Di DPR, ada 91 anggota dari GOlkar dan ada 39 anggota dari PPP. Karena perpecahan, Fraksi GOlkar terbagi menjadi kubu Aburizal Bakrie dengan Ketua Fraksi Ade Komaruddin dan kubu Agung Lakono dengan Ketua Fraksi Agus Gumiwang, fraksi terakhir tak diakui DPR.

Untuk PPP, kubu Romahurmuziy di DPR di ketuai oleh Hasrul Azwar, sementara Fraksi PPP kubu Djan FaridzΒ  diketuai oleh Epyardi Asda. Kubu terakhirlah yang diakui DPR sampai saat ini.

Perpecahan ini juga diwarnai oleh polarisasi di DPR, antara Koalisi Indonesia Hebat (KIH) yang mendukung pemerintahan Jokowi-JK dan Koalisi Merah Putih (KMP) yang menjadi seterunya. Untuk konteks Golkar, kubu Agung Laksono agak condong mendukung pemerintah, dan untuk PPP kubu Romahuruzy juga demikian. Kubu Ical di Golkar dan kubu Djan Faridz di PPP jelas loyal ke KMP.

Lalu apa hubungannya 'konflik-konflik keluarga' itu dengan kerja legislasi DPR? Ya memang tidak ada kaitannya secara langsung.
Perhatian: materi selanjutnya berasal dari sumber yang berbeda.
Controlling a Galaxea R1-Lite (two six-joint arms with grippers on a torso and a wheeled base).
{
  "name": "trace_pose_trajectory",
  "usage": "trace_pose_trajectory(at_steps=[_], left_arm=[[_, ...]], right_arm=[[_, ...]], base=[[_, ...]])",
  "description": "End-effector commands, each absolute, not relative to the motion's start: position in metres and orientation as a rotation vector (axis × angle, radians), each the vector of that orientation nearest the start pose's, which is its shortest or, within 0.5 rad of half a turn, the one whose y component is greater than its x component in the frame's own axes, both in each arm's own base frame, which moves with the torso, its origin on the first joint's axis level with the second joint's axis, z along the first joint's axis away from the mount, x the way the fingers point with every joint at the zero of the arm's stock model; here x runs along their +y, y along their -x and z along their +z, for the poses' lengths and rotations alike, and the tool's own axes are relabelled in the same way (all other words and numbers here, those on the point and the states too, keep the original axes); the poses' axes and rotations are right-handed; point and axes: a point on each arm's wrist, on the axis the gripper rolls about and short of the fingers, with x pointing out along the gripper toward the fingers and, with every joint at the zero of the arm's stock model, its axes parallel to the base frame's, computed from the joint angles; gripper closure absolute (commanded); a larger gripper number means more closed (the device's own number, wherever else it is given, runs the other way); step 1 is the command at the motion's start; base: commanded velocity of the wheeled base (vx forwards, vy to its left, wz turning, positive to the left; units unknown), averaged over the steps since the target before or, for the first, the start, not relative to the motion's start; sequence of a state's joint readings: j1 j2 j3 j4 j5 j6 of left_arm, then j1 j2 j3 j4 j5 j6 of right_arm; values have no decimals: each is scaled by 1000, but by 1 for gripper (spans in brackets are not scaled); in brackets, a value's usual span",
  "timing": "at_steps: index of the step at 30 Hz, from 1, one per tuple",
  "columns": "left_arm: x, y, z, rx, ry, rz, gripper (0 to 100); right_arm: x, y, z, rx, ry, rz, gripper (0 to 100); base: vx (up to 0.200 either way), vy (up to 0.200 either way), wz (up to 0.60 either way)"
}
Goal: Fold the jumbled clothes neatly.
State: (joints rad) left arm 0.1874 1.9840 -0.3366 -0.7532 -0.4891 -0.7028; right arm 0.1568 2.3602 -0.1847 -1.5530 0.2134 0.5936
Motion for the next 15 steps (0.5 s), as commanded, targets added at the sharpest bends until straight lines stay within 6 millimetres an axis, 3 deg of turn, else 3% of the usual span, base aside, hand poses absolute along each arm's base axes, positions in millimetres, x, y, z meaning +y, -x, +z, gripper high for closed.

Celakanya, justru konflik-konflik itu bisa menyita energi DPR sehingga mereka bisa tak konsentrasi mengurus tugas utamanya: legislasi, budgeting, pengawasan.

"DPR saat ini terlalu sibuk mengurusi kepentingan kelompoknya sehingga gagal merepresentasikan kinerja," kata pengamat politik dari Universitas Gadjah Mada, Arie Sudjito saat dihubungi Kamis (2/4) lampau.

Paling tidak, ini terlihat saat muncul wacana revisi Undang-undang Partai Politik dan UU Pilkada. Di situ, perkara 'kepengurusan siapa yang sah?' ditarik-tarik supaya bisa mengakomodasi pihak-pihak yang bersengketa, dari pihaki KMP.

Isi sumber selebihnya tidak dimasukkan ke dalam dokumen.